Starting at the first line of the data and ending at the line with "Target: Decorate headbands", copy each line exactly. Include both of those lines, but no pictures.

- **Provided material**
============================================================

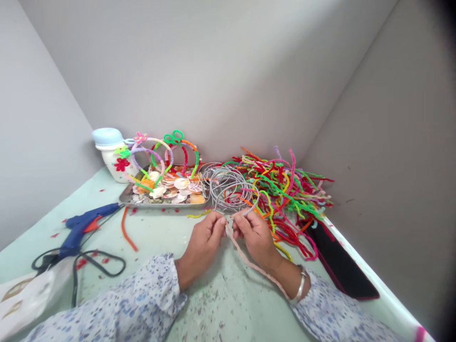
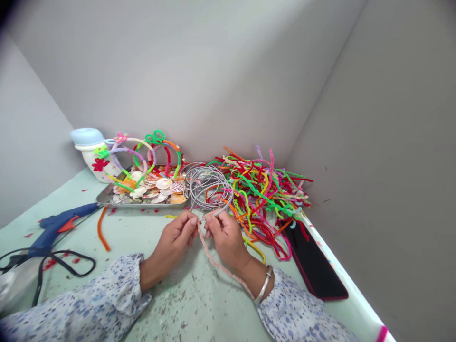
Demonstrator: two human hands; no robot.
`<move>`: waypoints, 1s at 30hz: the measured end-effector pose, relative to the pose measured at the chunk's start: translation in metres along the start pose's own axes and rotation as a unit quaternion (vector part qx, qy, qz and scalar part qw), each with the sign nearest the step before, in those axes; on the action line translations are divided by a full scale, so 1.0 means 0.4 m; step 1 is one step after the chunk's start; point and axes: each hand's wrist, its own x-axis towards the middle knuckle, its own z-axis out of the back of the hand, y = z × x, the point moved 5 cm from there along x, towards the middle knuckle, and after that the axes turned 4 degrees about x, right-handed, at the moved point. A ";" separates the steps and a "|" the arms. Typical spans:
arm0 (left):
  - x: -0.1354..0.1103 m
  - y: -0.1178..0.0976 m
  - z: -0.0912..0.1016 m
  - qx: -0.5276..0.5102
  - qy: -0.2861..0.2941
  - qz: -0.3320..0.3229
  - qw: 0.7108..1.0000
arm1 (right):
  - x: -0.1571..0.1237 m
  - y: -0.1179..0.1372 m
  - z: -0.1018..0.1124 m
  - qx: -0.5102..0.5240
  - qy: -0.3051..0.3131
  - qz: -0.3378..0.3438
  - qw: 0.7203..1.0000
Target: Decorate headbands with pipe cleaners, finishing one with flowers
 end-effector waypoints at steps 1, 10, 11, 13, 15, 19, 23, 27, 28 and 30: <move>0.000 0.000 0.000 0.008 0.000 0.000 1.000 | 0.000 -0.001 0.000 0.003 0.000 0.000 1.000; 0.005 0.001 -0.001 0.071 0.000 -0.013 0.997 | 0.002 0.007 0.000 -0.002 0.004 -0.001 1.000; 0.004 0.000 -0.001 0.069 0.000 -0.012 0.998 | 0.002 0.007 0.000 -0.003 0.005 0.000 1.000; 0.003 0.001 -0.002 0.052 -0.002 -0.006 0.999 | 0.002 0.006 0.000 -0.003 0.007 0.002 1.000; 0.000 0.002 -0.003 0.024 0.000 -0.002 1.000 | 0.003 0.005 0.000 -0.003 0.007 0.003 1.000; -0.003 0.002 -0.005 0.008 0.006 -0.002 1.000 | 0.003 0.006 0.000 -0.001 0.003 0.005 1.000; -0.001 -0.005 0.000 0.062 -0.007 -0.017 0.998 | 0.002 0.010 -0.003 0.005 0.004 0.004 1.000; 0.001 -0.013 0.000 0.093 -0.005 -0.032 0.995 | 0.001 0.010 -0.003 0.005 0.003 0.004 1.000; 0.001 -0.013 0.000 0.091 -0.003 -0.031 0.995 | 0.001 0.010 -0.002 0.005 0.002 0.005 1.000; 0.001 -0.010 -0.002 0.075 0.002 -0.020 0.997 | 0.001 0.008 -0.001 0.001 0.003 0.005 1.000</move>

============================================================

- **Exercise answer**
Demonstrator: two human hands; no robot.
`<move>`: waypoints, 1s at 30hz: the measured end-effector pose, relative to the pose measured at the chunk's start: translation in metres along the start pose's own axes and rotation as a unit quaternion (vector part qx, qy, qz and scalar part qw), each with the sign nearest the step before, in those axes; on the action line translations are divided by a full scale, so 1.0 means 0.4 m; step 1 is one step after the chunk's start; point and axes: each hand's wrist, its own x-axis towards the middle knuckle, its own z-axis out of the back of the hand, y = z × x, the point moved 5 cm from there along x, towards the middle knuckle, and after that the axes turned 4 degrees about x, right-handed, at the moved point. A ";" separates the steps and a "|" the arms. Typical spans:
arm0 (left):
  - x: -0.1354..0.1103 m
  - y: -0.1178..0.0976 m
  - z: -0.0912..0.1016 m
  - qx: -0.5276..0.5102
  - qy: -0.2861..0.2941
  - qz: -0.3320..0.3229
  - qw: 0.7108..1.0000
arm1 (right):
  - x: -0.1571..0.1237 m
  - y: -0.1179..0.1372 m
  - z: -0.1018..0.1124 m
  - qx: -0.5102..0.5240
  - qy: -0.3051..0.3131
  - qz: -0.3378..0.3438
  - qw: 0.7203..1.0000
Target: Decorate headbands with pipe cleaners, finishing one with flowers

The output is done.